Dirigido por Licinio Azevedo, o longa é um drama político que usa o corpo feminino como metáfora para discutir autoritarismo, fanatismo e exclusão social no período pós-colonial africano.
Quando estreou e por que importa
A Virgem Margarida estreou nos cinemas brasileiros em 31 de dezembro de 2013, em circuito alternativo. O longa havia sido lançado originalmente em Moçambique em 2012, onde se tornou um dos títulos mais debatidos do cinema nacional.
A produção chamou atenção por ser uma coprodução entre Moçambique, Portugal, Brasil e França, reunindo elencos e equipes de diferentes países lusófonos. O roteiro é adaptado do romance homônimo de Pepetela, um dos maiores escritores angolanos, o que deu à narrativa uma camada literária forte.
O longa circulou por festivais europeus e ganhou reconhecimento como parte do renascimento do cinema moçambicano. Para o público brasileiro, o filme funciona como janela para uma história pouco explorada nas salas comerciais. Comparações com Comboio de sal e açúcar fazem sentido pela temática africana de pós-independência.
Vale o ingresso?
Ponto alto: a força do elenco feminino, formado em grande parte por atrizes não profissionais, dá autenticidade ao retrato coletivo. A direção de Licinio Azevedo equilibra crítica política e sensibilidade humana sem apelar para o melodrama fácil.

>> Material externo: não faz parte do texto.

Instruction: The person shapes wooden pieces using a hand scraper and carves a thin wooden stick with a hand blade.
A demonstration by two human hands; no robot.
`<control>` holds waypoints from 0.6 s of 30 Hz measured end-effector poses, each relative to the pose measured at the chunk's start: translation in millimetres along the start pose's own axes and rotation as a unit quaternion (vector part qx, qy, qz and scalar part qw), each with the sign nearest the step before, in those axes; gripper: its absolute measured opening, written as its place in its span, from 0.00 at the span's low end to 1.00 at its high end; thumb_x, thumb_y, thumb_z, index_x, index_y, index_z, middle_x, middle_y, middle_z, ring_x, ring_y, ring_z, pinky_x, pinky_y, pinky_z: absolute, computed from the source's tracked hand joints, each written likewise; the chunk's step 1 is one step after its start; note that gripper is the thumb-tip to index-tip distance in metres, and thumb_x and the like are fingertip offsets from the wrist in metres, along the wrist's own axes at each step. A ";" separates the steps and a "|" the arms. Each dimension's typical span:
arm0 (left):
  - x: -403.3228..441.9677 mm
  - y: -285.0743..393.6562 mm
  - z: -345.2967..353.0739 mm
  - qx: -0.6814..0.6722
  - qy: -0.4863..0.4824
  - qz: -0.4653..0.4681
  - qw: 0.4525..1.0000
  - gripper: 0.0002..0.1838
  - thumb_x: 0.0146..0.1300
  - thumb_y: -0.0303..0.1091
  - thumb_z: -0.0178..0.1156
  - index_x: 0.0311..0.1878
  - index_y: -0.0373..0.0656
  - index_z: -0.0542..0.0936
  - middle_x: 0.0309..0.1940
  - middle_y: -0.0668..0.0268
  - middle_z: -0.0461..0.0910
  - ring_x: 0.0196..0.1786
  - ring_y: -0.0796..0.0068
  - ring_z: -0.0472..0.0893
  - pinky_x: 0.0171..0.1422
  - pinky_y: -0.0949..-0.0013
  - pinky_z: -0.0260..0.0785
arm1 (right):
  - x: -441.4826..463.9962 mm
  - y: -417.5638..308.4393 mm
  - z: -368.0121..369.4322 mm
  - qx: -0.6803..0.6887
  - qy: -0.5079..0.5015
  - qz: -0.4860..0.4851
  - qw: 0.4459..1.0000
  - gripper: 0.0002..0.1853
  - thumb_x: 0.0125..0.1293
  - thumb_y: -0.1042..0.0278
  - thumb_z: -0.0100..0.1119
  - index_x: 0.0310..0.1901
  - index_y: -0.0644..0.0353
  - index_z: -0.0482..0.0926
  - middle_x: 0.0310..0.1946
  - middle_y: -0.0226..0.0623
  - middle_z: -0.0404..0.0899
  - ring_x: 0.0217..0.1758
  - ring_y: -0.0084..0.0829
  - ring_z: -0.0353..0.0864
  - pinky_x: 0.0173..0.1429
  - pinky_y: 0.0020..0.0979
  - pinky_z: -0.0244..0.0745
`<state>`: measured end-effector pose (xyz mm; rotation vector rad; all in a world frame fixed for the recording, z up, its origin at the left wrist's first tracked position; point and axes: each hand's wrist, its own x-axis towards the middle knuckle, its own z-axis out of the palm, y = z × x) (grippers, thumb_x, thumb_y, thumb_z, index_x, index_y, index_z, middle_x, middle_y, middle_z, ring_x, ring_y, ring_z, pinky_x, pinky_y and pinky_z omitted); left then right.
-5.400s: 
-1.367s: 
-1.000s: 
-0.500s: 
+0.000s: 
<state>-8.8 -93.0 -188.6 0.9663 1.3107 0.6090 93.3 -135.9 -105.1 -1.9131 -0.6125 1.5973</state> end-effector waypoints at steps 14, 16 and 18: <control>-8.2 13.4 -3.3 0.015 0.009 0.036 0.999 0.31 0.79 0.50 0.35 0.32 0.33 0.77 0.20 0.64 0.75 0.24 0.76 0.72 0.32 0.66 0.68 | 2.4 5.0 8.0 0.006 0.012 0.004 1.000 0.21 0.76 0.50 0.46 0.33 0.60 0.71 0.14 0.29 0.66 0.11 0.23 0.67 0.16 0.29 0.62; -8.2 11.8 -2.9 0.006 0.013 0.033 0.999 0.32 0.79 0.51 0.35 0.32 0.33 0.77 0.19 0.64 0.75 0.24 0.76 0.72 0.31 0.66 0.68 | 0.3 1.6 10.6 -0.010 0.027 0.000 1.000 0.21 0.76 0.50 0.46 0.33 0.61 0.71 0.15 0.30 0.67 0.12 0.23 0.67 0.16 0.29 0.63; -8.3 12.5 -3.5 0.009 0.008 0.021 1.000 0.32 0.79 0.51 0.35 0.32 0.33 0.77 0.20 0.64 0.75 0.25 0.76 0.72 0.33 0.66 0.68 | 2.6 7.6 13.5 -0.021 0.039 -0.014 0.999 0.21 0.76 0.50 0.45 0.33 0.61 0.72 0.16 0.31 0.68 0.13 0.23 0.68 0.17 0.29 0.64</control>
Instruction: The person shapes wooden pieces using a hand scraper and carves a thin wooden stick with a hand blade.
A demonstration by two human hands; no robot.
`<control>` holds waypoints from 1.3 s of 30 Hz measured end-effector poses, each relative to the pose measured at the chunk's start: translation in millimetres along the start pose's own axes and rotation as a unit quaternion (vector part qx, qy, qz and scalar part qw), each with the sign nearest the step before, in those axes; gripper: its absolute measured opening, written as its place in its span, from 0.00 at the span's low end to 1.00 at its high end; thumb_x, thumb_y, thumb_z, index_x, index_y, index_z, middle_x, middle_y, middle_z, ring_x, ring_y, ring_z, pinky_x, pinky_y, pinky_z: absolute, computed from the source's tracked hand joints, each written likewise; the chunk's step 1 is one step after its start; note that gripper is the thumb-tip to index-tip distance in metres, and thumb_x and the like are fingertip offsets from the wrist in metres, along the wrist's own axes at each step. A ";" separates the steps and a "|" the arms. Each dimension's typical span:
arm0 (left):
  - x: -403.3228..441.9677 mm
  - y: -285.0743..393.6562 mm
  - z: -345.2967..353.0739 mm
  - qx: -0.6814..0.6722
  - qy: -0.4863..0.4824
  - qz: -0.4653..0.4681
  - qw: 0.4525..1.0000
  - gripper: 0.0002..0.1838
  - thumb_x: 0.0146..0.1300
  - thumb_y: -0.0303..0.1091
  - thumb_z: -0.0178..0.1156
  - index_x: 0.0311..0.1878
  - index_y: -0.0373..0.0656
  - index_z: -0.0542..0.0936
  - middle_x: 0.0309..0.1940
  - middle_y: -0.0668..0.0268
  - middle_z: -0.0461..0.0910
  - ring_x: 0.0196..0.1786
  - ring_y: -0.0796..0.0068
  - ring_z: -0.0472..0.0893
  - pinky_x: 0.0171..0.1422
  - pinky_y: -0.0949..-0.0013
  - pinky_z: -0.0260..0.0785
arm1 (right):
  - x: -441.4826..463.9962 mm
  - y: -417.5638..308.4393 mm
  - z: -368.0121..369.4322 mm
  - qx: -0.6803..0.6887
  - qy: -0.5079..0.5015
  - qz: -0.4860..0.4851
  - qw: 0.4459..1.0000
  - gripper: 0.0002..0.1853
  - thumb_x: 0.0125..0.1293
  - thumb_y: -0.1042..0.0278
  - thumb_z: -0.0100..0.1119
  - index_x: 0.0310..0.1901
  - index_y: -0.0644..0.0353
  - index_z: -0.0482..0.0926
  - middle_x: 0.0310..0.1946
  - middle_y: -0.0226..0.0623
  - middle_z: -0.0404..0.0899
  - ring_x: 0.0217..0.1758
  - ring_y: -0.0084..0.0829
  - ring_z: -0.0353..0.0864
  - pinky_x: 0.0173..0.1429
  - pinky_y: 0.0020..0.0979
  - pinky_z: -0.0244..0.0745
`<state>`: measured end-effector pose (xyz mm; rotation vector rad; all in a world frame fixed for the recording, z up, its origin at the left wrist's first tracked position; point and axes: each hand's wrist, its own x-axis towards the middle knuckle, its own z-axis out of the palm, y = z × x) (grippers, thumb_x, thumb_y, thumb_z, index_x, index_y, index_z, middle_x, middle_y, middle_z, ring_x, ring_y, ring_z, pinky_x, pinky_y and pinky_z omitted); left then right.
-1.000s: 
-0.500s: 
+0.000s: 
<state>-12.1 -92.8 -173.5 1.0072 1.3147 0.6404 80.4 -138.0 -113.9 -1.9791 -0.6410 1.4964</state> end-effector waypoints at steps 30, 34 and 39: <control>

A fotografia crua e o uso de locações reais reforçam o tom documental. O filme trata temas como violência de gênero, abuso de poder e repressão sexual com coragem, sem floreios.
Ponto fraco: a narrativa é lenta e exige paciência do espectador. Quem busca ritmo de ficção política convencional pode achar o andamento arrastado, especialmente no segundo ato, quando a rotina do campo começa a pesar.
Curiosidades dos bastidores
- O roteiro é baseado no romance A Virgem Margarida, escrito por Pepetela em 1979, um clássico da literatura angolana.
- Licinio Azevedo é considerado um dos nomes centrais do renascimento do cinema moçambicano dos anos 2000, ao lado de cineastas ligados ao projeto Kebso.
- O filme teve coprodução brasileira através da produtão de video que possibilitou a circulação do longa por festivais da CPLP, incluindo mostras em Portugal e Brasil.
Perguntas frequentes sobre A Virgem Margarida
A Virgem Margarida é baseado em fatos reais?
Não diretamente. O filme é uma adaptação do romance de Pepetela, mas reflete situações reais vividas por mulheres moçambicanas nos campos de reeducação organizados após a independência de 1975.
Quem é Margarida no filme?
É uma jovem camponesa virgem enviada por engano para um campo de reeducação destinado a prostitutas. Sua presença acidental expõe as contradições do sistema revolucionário.
O filme tem cenas fortes?
Sim. Há nudez, violência psicológica e algumas cenas de agressão física entre internas e com guardas. Não é recomendado para espectadores sensíveis a esses temas.
Pra quem é este filme:
- Interessados em cinema africano e nas cinematografias pouco exibidas no circuito comercial brasileiro.
- Leitores de Pepetela, Mia Couto e literatura de países de língua portuguesa sobre o período pós-colonial.
- Público que acompanha dramas políticos e históricos com tom documental, como os filmes de Tchuma Tchato e Yvone Kane.